Go through the listing below and gather every line with the word "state".

□ □ □ □ □

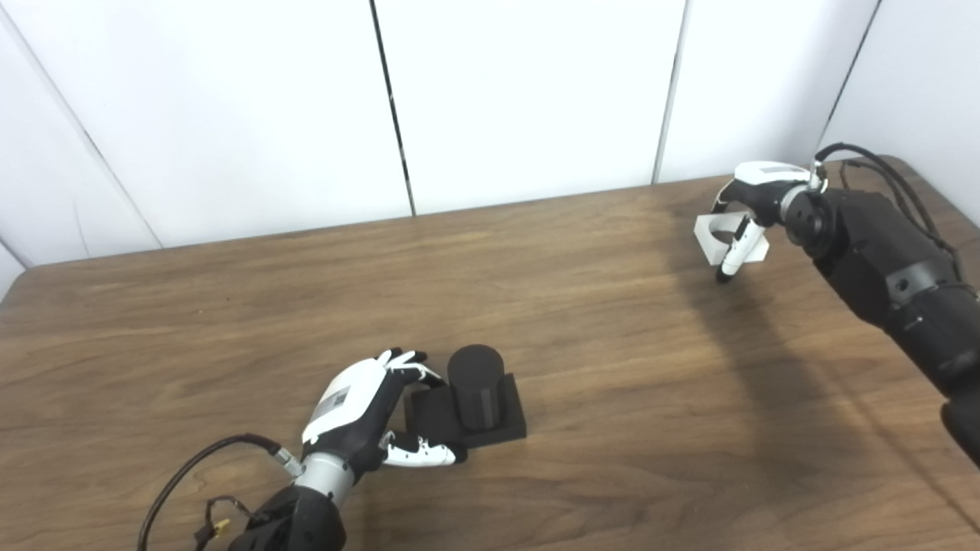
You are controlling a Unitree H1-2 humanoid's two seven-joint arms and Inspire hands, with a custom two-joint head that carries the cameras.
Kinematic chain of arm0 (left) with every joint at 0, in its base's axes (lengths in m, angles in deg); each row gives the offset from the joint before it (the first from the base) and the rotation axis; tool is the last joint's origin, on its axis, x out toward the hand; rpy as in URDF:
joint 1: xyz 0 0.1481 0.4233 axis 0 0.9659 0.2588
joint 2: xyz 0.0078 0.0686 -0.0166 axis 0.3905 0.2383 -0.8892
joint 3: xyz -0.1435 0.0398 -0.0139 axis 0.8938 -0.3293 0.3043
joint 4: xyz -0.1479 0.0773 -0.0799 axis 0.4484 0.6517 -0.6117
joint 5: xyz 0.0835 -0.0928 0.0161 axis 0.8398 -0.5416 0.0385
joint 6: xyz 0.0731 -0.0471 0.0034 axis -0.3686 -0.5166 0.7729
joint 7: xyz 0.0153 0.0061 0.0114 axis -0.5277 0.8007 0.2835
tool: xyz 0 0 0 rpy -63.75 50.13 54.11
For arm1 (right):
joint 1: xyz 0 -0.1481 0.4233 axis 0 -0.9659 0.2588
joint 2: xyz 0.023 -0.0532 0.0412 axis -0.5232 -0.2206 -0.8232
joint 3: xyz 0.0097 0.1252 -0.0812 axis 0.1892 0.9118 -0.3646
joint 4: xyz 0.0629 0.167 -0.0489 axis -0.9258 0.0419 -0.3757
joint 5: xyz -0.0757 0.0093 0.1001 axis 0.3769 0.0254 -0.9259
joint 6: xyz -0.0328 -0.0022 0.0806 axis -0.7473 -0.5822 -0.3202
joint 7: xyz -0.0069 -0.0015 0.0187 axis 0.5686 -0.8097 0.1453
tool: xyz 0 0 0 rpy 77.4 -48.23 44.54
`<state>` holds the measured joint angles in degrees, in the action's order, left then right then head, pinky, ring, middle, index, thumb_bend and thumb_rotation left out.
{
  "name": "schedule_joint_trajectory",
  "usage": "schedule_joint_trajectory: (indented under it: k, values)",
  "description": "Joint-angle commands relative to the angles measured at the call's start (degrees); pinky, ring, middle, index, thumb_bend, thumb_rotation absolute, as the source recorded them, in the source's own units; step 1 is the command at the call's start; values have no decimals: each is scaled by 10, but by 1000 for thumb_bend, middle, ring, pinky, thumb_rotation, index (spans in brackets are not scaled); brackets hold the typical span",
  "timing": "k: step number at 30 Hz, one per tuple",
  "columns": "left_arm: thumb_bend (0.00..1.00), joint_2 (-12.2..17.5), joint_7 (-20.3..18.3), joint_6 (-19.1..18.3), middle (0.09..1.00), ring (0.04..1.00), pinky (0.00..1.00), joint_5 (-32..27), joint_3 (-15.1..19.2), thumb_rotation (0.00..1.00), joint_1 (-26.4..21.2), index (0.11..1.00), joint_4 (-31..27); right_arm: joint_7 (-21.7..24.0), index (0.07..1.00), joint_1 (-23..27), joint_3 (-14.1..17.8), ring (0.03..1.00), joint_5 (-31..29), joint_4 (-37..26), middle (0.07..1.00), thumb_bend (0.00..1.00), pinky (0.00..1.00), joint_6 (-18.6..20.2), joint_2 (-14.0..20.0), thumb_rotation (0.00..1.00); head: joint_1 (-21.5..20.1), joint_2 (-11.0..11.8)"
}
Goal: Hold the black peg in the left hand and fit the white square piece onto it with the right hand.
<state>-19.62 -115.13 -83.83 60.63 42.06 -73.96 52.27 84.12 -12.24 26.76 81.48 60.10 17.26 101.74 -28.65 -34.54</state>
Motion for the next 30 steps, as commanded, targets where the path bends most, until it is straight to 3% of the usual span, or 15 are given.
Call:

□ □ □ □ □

**RESULT OF THE EXERCISE:**
`<state>` holds the measured joint angles in degrees, in the action's order, left then right then head, pinky, ring, middle, index, thumb_bend and thumb_rotation left out.
<state>-19.62 -115.13 -83.83 60.63 42.06 -73.96 52.27 84.12 -12.24 26.76 81.48 60.10 17.26 101.74 -28.65 -34.54</state>

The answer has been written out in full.